## [Your assignment]
The number of lines holding "green" is all you should give; count them in the records below.

Extracted records START

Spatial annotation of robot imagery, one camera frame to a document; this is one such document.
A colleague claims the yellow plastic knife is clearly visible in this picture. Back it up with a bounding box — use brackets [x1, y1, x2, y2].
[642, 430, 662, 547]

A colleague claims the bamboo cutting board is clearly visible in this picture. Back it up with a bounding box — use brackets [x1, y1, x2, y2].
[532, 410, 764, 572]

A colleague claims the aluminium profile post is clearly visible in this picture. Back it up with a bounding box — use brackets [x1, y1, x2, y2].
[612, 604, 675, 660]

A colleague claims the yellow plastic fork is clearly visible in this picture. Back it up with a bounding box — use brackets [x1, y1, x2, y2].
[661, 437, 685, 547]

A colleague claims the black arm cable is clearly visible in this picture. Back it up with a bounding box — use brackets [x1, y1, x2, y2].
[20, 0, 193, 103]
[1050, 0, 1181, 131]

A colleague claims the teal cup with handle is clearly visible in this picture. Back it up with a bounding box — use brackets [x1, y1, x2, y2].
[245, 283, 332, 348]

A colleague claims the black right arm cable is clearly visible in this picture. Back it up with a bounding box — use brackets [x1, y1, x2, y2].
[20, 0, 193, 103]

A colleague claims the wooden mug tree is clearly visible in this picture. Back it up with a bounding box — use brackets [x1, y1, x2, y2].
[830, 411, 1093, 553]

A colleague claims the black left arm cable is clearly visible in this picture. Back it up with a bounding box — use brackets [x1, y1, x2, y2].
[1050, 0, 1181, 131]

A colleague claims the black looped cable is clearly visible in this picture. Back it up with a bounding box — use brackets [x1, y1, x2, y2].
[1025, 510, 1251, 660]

Extracted records END
Extracted records START

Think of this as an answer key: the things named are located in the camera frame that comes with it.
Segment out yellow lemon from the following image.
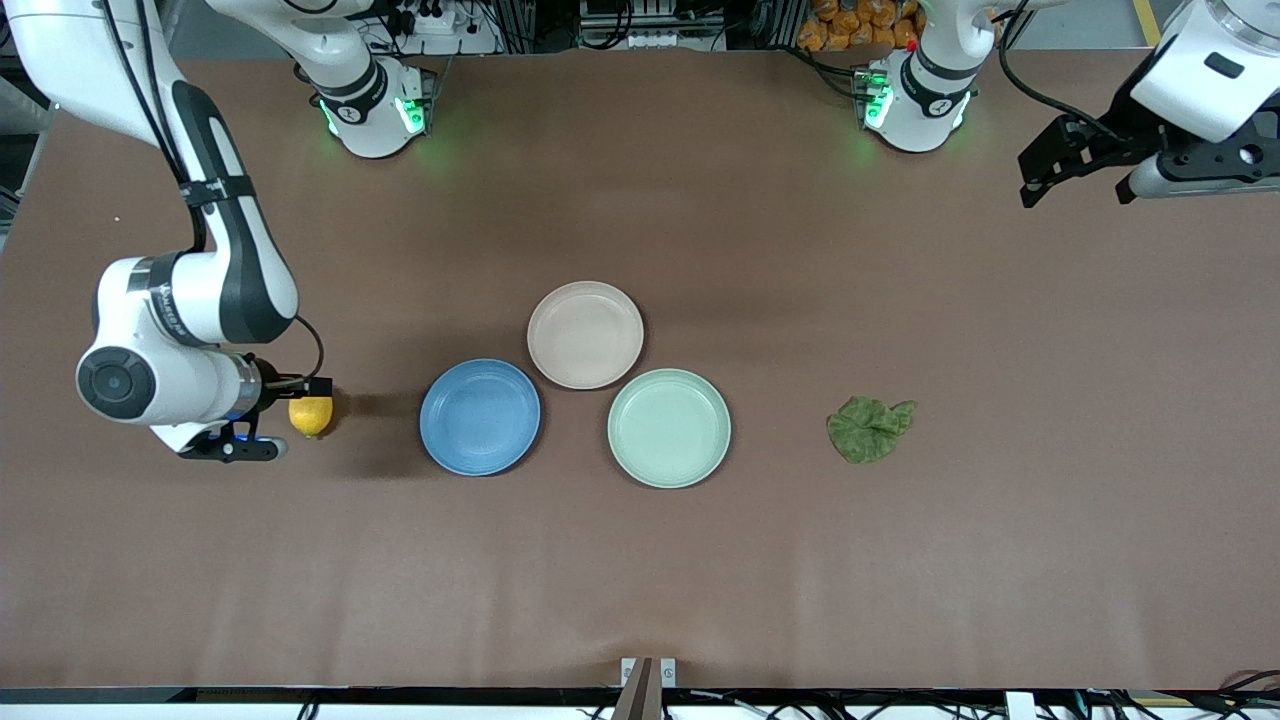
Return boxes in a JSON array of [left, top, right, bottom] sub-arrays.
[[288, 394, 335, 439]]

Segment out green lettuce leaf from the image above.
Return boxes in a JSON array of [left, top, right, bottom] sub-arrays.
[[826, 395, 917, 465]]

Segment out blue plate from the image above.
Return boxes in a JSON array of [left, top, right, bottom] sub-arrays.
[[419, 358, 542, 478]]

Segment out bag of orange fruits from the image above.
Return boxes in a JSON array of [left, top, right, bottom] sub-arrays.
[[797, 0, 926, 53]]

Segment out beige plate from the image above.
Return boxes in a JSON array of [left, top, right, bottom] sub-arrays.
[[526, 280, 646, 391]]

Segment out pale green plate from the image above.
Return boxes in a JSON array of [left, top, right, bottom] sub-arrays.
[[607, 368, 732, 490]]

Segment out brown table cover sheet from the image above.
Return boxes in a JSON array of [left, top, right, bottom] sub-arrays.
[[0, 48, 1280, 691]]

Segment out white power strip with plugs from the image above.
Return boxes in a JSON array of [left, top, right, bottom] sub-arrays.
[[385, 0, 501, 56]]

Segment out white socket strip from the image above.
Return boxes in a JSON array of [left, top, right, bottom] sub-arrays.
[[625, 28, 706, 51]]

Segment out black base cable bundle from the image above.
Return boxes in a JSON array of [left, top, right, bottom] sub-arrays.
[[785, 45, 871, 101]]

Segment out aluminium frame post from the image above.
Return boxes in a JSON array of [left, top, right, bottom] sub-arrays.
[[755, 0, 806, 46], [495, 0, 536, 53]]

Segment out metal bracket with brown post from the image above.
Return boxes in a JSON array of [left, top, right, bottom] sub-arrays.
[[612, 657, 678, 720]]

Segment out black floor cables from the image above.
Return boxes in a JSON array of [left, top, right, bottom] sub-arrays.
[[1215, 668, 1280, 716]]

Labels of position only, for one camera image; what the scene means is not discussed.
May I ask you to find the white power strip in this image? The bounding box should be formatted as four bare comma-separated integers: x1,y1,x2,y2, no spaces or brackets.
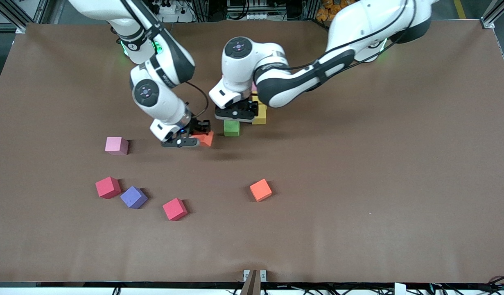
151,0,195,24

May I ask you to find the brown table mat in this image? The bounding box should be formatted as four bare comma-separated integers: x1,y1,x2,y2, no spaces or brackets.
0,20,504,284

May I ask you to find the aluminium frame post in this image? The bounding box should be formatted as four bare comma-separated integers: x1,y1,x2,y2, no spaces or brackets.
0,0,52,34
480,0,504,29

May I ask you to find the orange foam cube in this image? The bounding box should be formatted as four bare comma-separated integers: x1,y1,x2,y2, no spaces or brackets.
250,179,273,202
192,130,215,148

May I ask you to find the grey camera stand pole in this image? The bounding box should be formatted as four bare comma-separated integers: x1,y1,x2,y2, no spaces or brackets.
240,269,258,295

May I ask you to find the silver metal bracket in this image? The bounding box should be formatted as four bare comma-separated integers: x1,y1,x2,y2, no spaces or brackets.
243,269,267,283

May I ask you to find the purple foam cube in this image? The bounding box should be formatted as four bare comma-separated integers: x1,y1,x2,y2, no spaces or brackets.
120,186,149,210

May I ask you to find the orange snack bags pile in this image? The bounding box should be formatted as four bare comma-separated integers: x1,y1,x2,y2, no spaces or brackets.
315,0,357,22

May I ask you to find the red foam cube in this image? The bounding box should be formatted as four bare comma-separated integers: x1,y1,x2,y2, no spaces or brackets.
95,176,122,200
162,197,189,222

Extracted records END

## [Task solution]
2